# Supplied entries
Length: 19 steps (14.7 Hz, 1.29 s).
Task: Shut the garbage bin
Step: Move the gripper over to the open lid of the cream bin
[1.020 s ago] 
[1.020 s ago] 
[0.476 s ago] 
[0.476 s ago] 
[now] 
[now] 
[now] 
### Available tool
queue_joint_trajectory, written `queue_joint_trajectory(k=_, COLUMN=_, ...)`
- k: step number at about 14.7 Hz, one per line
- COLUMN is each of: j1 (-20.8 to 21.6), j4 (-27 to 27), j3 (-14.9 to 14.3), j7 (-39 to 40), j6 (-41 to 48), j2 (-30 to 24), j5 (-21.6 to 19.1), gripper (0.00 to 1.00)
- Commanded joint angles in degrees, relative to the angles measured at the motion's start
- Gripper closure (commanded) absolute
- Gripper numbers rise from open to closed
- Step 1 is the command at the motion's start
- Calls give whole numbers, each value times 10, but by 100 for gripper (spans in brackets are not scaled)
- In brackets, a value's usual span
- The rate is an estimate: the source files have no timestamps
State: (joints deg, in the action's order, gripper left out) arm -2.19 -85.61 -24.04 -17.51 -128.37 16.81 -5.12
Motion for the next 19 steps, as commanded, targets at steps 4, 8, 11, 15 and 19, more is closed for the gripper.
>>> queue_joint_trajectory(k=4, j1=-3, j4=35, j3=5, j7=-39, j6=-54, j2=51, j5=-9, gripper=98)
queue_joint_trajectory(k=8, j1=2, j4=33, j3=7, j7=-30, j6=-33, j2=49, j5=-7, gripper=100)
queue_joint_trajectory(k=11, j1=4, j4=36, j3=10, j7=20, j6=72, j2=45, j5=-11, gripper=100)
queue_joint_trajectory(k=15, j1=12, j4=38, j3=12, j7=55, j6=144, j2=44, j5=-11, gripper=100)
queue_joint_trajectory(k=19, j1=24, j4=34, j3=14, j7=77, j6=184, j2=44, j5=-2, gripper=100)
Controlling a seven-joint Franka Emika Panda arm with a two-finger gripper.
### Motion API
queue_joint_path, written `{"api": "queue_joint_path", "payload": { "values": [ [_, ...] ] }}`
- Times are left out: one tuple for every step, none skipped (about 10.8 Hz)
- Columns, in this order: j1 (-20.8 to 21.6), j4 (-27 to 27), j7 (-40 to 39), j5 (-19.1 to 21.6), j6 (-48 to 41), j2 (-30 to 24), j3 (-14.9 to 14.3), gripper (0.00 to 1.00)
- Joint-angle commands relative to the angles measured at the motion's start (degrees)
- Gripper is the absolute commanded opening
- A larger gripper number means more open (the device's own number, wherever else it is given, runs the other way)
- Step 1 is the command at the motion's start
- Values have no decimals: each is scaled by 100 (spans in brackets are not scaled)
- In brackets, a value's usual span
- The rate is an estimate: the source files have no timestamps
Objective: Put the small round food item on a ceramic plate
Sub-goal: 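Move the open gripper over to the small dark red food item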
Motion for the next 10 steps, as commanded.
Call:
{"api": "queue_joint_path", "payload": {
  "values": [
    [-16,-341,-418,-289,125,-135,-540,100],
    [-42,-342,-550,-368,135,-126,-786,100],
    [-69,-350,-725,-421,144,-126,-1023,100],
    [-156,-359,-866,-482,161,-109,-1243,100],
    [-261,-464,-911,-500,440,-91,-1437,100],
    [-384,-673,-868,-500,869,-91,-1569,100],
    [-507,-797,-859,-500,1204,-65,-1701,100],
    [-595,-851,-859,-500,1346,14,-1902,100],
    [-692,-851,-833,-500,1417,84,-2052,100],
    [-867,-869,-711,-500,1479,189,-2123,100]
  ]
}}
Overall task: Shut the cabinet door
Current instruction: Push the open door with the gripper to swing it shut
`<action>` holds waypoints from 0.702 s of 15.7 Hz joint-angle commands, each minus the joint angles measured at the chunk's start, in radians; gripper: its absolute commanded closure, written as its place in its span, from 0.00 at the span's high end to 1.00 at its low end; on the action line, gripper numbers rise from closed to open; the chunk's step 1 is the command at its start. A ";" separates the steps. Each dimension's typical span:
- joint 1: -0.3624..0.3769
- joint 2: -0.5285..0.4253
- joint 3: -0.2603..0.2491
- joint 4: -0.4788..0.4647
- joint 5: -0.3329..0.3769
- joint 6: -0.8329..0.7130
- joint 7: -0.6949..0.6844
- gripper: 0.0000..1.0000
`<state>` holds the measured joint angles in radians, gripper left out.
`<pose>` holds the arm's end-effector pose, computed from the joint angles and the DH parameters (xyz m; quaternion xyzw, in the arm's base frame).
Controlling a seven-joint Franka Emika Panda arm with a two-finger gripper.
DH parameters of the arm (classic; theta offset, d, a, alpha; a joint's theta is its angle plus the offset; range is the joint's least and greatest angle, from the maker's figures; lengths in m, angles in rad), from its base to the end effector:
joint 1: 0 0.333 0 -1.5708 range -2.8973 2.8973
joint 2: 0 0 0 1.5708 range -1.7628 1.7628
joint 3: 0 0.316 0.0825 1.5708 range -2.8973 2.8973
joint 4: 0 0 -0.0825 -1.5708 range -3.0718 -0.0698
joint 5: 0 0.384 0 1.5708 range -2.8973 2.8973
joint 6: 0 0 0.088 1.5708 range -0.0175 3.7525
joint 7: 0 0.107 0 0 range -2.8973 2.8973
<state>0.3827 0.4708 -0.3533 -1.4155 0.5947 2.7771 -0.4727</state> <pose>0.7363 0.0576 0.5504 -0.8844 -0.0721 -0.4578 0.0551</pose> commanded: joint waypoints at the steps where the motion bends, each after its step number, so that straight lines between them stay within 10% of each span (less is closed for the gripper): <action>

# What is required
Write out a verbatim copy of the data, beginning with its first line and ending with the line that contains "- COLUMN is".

# Exercise response
Length: 19 steps (14.7 Hz, 1.29 s).
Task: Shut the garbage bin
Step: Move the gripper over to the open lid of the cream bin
[1.020 s ago] 
[1.020 s ago] 
[0.476 s ago] 
[0.476 s ago] 
[now] 
[now] 
[now] 
### Available tool
queue_joint_trajectory, written `queue_joint_trajectory(k=_, COLUMN=_, ...)`
- k: step number at about 14.7 Hz, one per line
- COLUMN is each of: j1 (-20.8 to 21.6), j4 (-27 to 27), j3 (-14.9 to 14.3), j7 (-39 to 40), j6 (-41 to 48), j2 (-30 to 24), j5 (-21.6 to 19.1), gripper (0.00 to 1.00)

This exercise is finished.